Appeal from an order of the Supreme Court, Erie County (Joseph D. Mintz, J.), entered October 10, 2008. The order, insofar as appealed from, denied in part the motion of, inter alia, defendants Abbott Anesthesiologist Associates, P.C. and Gregory V. Tobias, M.D. for summary judgment.
PRESENT: HURLBUTT, J.P., MARTOCHE, CENTRA, GREEN, AND GORSKI, JJ.
It is hereby ORDERED that the order insofar as appealed from is unanimously reversed on the law without costs, the motion is granted in its entirety and the complaint against defendants Abbott Anesthesiologist Associates, P.C. and Gregory V. Tobias, M.D. is dismissed.

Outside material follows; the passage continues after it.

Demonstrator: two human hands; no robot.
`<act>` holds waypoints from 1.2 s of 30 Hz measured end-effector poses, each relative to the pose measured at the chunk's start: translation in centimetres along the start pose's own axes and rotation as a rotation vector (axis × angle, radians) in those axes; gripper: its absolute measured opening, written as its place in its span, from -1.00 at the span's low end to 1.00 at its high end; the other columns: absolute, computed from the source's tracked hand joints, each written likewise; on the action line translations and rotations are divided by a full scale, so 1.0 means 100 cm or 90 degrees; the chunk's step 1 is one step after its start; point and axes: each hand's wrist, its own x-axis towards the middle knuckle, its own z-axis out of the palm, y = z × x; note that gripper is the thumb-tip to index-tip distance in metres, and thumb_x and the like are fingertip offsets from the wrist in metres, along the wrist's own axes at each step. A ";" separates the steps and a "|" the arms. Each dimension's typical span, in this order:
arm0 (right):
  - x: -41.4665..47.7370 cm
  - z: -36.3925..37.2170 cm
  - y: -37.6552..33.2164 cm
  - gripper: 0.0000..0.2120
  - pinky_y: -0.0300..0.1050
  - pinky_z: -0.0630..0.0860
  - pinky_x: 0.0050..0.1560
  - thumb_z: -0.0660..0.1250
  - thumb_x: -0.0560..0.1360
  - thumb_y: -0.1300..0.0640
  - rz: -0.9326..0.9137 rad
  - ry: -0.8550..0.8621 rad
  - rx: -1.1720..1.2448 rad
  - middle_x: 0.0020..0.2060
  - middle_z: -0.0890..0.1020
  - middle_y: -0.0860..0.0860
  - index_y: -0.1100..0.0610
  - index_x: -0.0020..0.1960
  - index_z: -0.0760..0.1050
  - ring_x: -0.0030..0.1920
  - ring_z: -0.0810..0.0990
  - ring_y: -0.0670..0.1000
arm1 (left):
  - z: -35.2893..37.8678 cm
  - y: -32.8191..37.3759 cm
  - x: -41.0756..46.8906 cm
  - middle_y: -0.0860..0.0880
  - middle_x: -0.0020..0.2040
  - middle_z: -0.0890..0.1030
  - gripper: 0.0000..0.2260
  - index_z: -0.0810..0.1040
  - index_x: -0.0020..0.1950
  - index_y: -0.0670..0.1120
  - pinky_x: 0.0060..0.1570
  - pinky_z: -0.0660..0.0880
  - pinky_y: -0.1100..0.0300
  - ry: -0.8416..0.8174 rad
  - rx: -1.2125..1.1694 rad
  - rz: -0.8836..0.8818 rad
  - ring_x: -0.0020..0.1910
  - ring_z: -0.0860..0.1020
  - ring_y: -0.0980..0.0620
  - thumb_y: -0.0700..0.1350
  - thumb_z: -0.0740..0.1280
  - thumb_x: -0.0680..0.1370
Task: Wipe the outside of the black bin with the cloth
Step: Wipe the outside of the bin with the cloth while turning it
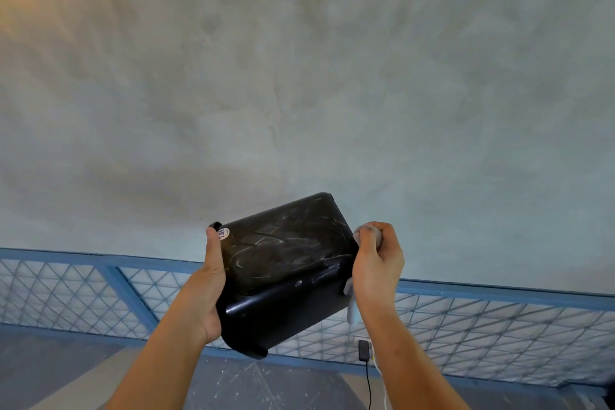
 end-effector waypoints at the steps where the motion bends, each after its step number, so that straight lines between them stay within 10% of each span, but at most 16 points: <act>1: 0.002 -0.001 0.000 -0.83 -0.45 0.43 -0.33 0.22 0.57 0.30 -0.004 -0.003 -0.003 -0.26 0.60 0.00 0.17 -0.13 0.53 -0.35 0.50 -0.23 | 0.002 0.000 -0.002 -0.31 -0.11 0.74 -0.06 0.64 0.15 -0.16 0.13 0.57 -0.32 0.002 0.001 -0.003 0.02 0.68 -0.36 0.64 0.18 0.25; 14: 0.015 -0.024 -0.023 -0.85 -0.32 0.41 -0.45 0.19 0.56 0.31 -0.098 0.012 -0.110 -0.31 0.59 0.06 0.19 -0.13 0.50 -0.45 0.50 -0.19 | 0.001 0.001 -0.013 -0.11 -0.05 0.73 -0.61 0.68 -0.01 0.04 0.10 0.59 -0.21 0.068 -0.040 0.168 -0.03 0.68 -0.22 0.30 0.23 0.63; 18: -0.004 -0.025 -0.059 -0.96 -0.32 0.36 -0.61 0.15 0.63 0.26 -0.098 -0.180 -0.105 -0.24 0.56 0.04 0.20 0.04 0.38 -0.54 0.42 -0.14 | -0.004 -0.001 -0.014 -0.06 -0.06 0.72 -0.61 0.67 -0.04 0.07 0.14 0.58 -0.19 0.086 -0.014 0.236 -0.04 0.67 -0.17 0.28 0.19 0.66; 24: -0.067 0.004 -0.053 -0.71 -0.29 0.49 -0.24 0.36 0.52 0.17 -0.209 -0.561 -0.299 0.03 0.41 -0.11 -0.09 0.09 0.30 -0.14 0.48 -0.17 | -0.005 -0.007 -0.014 -0.02 -0.12 0.77 -0.58 0.72 0.04 0.04 0.13 0.61 -0.14 0.060 -0.009 0.307 -0.05 0.74 -0.13 0.26 0.17 0.67; 36: -0.091 0.040 -0.022 -0.74 -0.37 0.50 0.09 0.44 0.51 0.19 -0.471 -0.539 -0.309 0.15 0.35 -0.04 0.08 0.19 0.57 0.01 0.49 -0.16 | -0.006 -0.008 -0.016 -0.10 -0.07 0.77 -0.60 0.70 0.12 -0.09 -0.19 0.65 0.14 0.025 -0.128 0.340 -0.09 0.74 -0.05 0.15 0.19 0.71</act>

Memorandum: Supreme Court erred in denying those parts of the motion of, inter alia, Abbott Anesthesiologist Associates, P.C. and Gregory V. Tobias, M.D. (defendants) for summary judgment dismissing the complaint against them in this medical malpractice action seeking damages for the wrongful death of plaintiff's decedent. Defendants met their initial burden by submitting the affidavit of an expert who stated that Tobias, in performing his professional function of intubating decedent at the request of the physician supervising decedent's care, did not depart from the accepted standard of care
(see Lake v Kaleida Health, 59 AD3d 966; see generally Alvarez v Prospect Hosp., 68 NY2d 320). The affidavit of plaintiff's expert submitted in opposition to the motion is conclusory and fails to raise a triable issue of fact (see generally Bowman v Chasky, 30 AD3d 552). "Under these circumstances - i.e., where [decedent] was under the care of a different physician, [Tobias] was consulted to [intubate decedent]. . . and no evidence has been submitted that . . .
[decedent's post-operative acidosis and hypotension] had gone uninvestigated or untreated - [Tobias] had no duty to scan [decedent's] chart for irregularities outside the scope of that treatment or to act upon them" (Dombroski v Samaritan Hosp., 47 AD3d 80, 86). In any event, the affidavit of plaintiff's expert fails to establish that the alleged departures from accepted standards of care by Tobias were a proximate cause of injury to or the death of decedent (see Mosezhnik v Berenstein, 33 AD3d 895, 896; Bowman, 30 AD3d 552; see also Selmensberger v Kaleida Health, 45 AD3d 1435). We therefore reverse the order insofar as appealed from, grant the motion in its entirety and dismiss the complaint against defendants.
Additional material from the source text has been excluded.